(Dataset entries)
———

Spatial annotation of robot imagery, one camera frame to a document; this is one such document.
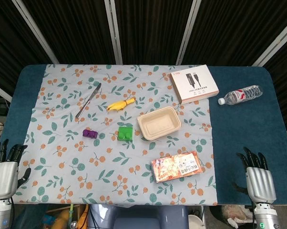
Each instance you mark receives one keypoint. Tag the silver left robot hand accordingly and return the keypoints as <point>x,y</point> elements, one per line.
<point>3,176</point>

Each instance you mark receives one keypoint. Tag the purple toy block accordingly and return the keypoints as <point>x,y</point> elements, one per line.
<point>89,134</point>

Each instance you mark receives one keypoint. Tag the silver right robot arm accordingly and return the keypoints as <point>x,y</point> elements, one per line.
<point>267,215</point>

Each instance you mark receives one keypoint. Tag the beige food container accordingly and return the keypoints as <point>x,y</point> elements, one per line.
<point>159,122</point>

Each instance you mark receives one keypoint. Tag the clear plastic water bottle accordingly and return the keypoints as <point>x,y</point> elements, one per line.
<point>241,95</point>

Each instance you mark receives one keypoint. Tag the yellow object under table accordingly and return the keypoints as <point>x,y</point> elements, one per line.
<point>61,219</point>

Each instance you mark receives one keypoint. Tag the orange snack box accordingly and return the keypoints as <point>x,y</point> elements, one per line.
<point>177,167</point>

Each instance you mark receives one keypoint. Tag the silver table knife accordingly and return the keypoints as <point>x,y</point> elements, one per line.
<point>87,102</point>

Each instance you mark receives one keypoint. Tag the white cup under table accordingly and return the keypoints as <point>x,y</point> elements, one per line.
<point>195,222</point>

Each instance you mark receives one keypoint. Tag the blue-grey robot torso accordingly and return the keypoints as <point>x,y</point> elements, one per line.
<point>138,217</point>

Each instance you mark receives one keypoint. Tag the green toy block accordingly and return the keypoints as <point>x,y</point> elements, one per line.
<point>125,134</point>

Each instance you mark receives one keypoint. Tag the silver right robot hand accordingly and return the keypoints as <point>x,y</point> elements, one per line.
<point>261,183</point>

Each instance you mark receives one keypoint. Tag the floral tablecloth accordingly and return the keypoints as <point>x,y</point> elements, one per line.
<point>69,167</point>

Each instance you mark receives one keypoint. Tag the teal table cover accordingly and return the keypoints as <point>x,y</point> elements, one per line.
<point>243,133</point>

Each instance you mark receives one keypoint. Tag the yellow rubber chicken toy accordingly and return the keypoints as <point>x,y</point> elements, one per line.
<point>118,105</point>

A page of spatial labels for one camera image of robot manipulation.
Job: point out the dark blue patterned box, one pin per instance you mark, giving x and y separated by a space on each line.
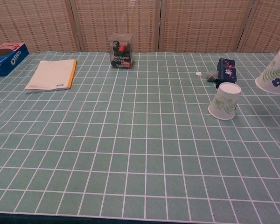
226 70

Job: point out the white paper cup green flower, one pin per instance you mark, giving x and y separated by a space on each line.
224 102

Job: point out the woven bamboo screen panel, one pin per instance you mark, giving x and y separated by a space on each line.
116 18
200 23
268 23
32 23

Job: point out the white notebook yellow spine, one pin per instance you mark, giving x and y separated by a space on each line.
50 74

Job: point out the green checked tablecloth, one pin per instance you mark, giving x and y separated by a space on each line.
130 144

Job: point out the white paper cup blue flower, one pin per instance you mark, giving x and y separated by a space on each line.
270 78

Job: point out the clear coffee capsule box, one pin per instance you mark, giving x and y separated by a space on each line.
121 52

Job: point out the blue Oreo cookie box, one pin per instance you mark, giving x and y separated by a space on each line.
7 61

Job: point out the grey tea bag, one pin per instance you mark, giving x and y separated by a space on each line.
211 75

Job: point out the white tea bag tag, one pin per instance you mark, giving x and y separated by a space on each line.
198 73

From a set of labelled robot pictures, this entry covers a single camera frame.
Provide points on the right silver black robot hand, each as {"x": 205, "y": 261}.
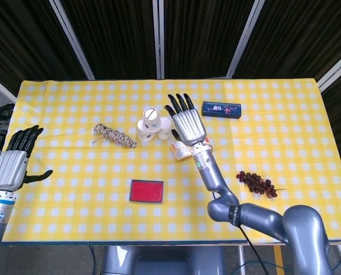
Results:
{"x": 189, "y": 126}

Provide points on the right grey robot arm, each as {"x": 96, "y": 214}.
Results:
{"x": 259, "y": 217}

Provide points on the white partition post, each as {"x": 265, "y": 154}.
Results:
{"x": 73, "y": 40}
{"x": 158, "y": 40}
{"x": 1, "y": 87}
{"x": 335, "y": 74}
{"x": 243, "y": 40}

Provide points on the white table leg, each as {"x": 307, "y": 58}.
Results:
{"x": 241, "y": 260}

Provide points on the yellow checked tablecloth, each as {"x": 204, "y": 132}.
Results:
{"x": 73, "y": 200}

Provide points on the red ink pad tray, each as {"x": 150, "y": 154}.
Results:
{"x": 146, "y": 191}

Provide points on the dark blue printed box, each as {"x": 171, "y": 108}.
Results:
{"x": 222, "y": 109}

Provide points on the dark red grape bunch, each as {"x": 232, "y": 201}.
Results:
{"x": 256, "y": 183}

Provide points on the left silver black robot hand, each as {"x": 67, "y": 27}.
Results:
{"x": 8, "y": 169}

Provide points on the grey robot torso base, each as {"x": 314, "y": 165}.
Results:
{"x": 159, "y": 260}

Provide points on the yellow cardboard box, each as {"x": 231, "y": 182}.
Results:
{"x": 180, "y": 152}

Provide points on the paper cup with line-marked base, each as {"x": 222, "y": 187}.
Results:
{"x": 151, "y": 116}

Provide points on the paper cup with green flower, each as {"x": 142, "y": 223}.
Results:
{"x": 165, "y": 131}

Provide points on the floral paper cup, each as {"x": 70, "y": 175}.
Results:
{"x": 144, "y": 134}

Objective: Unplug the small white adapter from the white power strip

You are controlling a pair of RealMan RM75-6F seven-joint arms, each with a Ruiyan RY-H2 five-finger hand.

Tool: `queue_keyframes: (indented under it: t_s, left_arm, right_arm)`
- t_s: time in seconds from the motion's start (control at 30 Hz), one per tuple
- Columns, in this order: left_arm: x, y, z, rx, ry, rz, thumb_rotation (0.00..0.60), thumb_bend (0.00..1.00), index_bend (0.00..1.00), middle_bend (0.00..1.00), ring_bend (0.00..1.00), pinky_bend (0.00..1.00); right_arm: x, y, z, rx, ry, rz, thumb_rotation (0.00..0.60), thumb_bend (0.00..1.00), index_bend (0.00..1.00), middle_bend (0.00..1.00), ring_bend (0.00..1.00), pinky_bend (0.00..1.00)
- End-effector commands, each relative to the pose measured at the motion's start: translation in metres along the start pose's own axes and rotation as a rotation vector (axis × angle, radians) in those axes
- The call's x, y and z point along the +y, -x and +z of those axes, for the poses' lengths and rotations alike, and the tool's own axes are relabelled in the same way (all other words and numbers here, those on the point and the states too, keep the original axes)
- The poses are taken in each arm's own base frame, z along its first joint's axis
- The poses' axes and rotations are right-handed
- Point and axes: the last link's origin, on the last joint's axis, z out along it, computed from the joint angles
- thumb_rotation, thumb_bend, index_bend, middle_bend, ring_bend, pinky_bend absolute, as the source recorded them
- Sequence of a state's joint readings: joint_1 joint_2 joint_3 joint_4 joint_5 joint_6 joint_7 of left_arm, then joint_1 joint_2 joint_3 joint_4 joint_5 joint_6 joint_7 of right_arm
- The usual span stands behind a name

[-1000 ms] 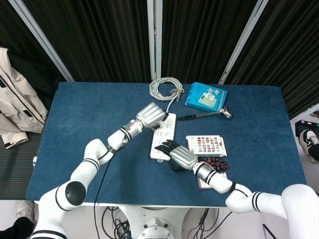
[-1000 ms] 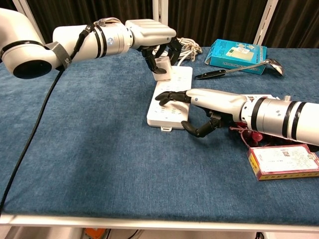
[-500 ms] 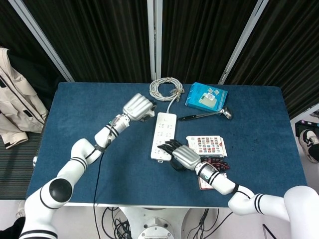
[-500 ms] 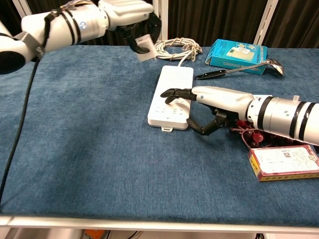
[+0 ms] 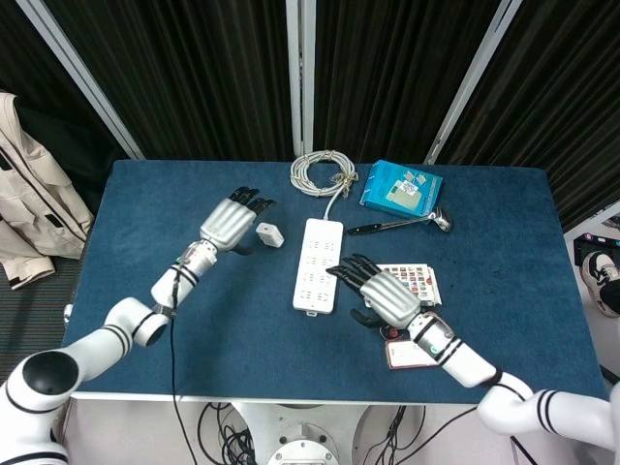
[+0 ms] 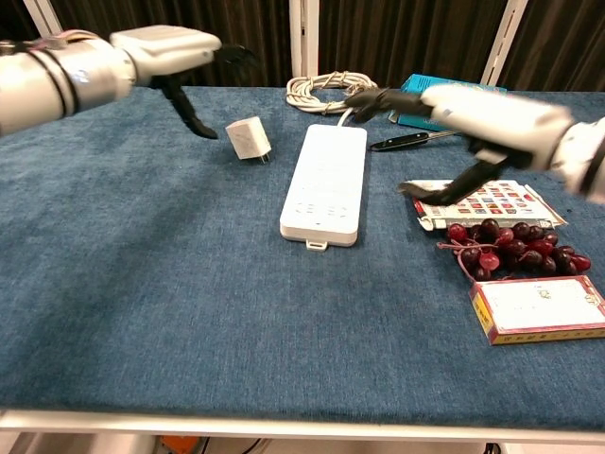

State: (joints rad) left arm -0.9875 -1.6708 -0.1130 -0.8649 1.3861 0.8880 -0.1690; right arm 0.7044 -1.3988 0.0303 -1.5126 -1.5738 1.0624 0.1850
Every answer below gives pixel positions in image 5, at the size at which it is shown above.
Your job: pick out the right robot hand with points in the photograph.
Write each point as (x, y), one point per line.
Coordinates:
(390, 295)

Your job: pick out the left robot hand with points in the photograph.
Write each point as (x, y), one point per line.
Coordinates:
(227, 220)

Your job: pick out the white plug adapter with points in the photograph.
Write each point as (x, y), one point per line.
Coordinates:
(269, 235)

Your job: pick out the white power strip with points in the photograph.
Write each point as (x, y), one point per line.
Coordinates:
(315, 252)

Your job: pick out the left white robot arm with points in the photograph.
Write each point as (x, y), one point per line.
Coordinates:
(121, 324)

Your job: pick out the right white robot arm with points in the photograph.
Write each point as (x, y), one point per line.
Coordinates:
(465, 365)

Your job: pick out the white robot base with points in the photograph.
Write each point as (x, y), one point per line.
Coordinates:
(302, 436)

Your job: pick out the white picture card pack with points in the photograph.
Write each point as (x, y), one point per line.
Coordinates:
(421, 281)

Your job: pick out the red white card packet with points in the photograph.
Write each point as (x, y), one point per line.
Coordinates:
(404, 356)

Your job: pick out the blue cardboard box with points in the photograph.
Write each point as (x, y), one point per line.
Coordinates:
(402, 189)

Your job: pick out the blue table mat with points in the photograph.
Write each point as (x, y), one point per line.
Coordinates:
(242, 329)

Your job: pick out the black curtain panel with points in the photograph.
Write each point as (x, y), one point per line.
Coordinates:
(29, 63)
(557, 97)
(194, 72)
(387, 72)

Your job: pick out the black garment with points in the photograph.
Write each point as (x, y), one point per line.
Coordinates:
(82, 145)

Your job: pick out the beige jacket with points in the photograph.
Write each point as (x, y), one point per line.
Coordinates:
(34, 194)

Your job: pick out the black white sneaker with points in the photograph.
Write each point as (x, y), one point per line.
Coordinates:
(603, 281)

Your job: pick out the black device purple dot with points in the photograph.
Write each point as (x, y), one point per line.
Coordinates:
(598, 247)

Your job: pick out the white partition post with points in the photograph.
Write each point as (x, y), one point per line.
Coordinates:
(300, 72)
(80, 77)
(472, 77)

———

§ Goal of the exercise
Whenever a line of the data above includes the word "power", copy that line.

§ Response for this exercise
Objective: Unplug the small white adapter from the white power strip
Your job: pick out the white power strip with points in the photograph.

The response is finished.